TO DO
Repeat exactly the lines from the first line of the records through the line containing "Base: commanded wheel", and nothing more.

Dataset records

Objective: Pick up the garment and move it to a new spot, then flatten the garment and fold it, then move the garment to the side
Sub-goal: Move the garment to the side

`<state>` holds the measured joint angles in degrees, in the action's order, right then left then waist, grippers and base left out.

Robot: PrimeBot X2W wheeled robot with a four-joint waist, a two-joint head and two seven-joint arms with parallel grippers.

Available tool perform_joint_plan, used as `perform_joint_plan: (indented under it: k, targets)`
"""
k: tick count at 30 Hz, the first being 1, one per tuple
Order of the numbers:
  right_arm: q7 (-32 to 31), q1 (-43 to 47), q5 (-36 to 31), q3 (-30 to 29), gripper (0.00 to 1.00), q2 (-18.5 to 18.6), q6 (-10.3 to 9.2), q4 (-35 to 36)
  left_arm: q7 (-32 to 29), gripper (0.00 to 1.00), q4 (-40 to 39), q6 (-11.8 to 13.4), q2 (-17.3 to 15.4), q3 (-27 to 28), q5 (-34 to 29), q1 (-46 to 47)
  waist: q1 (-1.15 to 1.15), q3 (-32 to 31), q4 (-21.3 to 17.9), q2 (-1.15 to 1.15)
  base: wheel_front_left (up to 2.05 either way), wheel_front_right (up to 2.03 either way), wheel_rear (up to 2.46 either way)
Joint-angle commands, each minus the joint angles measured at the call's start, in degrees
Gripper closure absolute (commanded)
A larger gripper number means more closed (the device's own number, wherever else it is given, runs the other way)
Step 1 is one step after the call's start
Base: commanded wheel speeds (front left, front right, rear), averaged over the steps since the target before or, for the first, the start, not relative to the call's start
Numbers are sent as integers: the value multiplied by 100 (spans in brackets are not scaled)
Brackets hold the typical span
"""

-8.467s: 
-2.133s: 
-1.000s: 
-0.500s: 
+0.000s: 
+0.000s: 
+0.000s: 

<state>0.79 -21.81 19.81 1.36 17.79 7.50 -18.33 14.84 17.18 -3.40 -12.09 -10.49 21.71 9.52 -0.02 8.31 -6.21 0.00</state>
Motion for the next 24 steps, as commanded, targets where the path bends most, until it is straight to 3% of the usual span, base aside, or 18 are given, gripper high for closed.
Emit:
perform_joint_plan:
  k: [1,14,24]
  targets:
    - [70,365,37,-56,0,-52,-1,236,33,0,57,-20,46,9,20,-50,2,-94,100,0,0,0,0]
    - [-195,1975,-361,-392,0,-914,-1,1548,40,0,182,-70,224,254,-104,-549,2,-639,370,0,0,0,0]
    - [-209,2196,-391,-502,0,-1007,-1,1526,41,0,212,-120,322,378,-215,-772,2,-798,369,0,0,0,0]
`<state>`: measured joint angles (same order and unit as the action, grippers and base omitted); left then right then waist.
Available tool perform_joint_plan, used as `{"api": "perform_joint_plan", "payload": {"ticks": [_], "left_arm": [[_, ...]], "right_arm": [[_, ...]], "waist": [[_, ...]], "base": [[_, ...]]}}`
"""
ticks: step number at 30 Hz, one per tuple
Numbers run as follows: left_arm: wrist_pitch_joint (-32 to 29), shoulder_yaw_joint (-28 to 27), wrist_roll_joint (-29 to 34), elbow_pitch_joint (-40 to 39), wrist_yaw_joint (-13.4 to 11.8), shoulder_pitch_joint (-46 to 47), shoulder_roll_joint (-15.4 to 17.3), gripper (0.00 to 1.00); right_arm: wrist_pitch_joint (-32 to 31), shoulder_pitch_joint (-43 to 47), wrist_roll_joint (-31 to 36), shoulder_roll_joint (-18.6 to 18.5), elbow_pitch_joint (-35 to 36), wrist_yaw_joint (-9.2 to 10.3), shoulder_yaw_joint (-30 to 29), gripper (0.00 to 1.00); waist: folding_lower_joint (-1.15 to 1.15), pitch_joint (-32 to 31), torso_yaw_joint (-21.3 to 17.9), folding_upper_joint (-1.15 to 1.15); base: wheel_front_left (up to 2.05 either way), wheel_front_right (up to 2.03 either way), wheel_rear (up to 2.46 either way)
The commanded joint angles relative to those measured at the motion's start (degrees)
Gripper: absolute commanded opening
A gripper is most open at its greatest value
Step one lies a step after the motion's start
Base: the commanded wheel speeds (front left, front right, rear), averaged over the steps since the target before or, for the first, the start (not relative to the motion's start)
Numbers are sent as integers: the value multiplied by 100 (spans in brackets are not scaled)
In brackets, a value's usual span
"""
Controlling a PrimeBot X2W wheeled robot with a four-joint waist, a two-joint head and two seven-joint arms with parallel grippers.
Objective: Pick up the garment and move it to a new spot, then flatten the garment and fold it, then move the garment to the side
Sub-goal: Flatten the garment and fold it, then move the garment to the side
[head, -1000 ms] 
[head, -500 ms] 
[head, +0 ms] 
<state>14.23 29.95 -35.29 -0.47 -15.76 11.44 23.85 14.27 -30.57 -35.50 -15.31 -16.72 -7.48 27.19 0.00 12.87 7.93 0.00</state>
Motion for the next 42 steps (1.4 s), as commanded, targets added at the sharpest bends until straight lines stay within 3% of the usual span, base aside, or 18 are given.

RESPONSE BELOW
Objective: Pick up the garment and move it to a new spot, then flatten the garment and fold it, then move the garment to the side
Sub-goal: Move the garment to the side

`<state>` holds the measured joint angles in degrees, in the action's order, right then left then waist, grippers and base left out.

Robot: PrimeBot X2W wheeled robot with a four-joint waist, a two-joint head and two seven-joint arms with parallel grippers.

Available tool perform_joint_plan, used as `perform_joint_plan: (indented under it: k, targets)`
"""
k: tick count at 30 Hz, the first being 1, one per tuple
Order of the numbers:
  right_arm: q7 (-32 to 31), q1 (-43 to 47), q5 (-36 to 31), q3 (-30 to 29), gripper (0.00 to 1.00), q2 (-18.5 to 18.6), q6 (-10.3 to 9.2), q4 (-35 to 36)
  left_arm: q7 (-32 to 29), gripper (0.00 to 1.00), q4 (-40 to 39), q6 (-11.8 to 13.4), q2 (-17.3 to 15.4), q3 (-27 to 28), q5 (-34 to 29), q1 (-46 to 47)
  waist: q1 (-1.15 to 1.15), q3 (-32 to 31), q4 (-21.3 to 17.9), q2 (-1.15 to 1.15)
  base: wheel_front_left (up to 2.05 either way), wheel_front_right (up to 2.03 either way), wheel_rear (up to 2.46 either way)
Joint-angle commands, each minus the joint angles measured at the call's start, in degrees
Gripper closure absolute (commanded)
A larger gripper number means more closed (the device's own number, wherever else it is given, runs the other way)
Step 1 is one step after the call's start
Base: commanded wheel speeds (front left, front right, rear), averaged over the steps since the target before or, for the first, the start, not relative to the call's start

Nothing else is needed to complete the answer.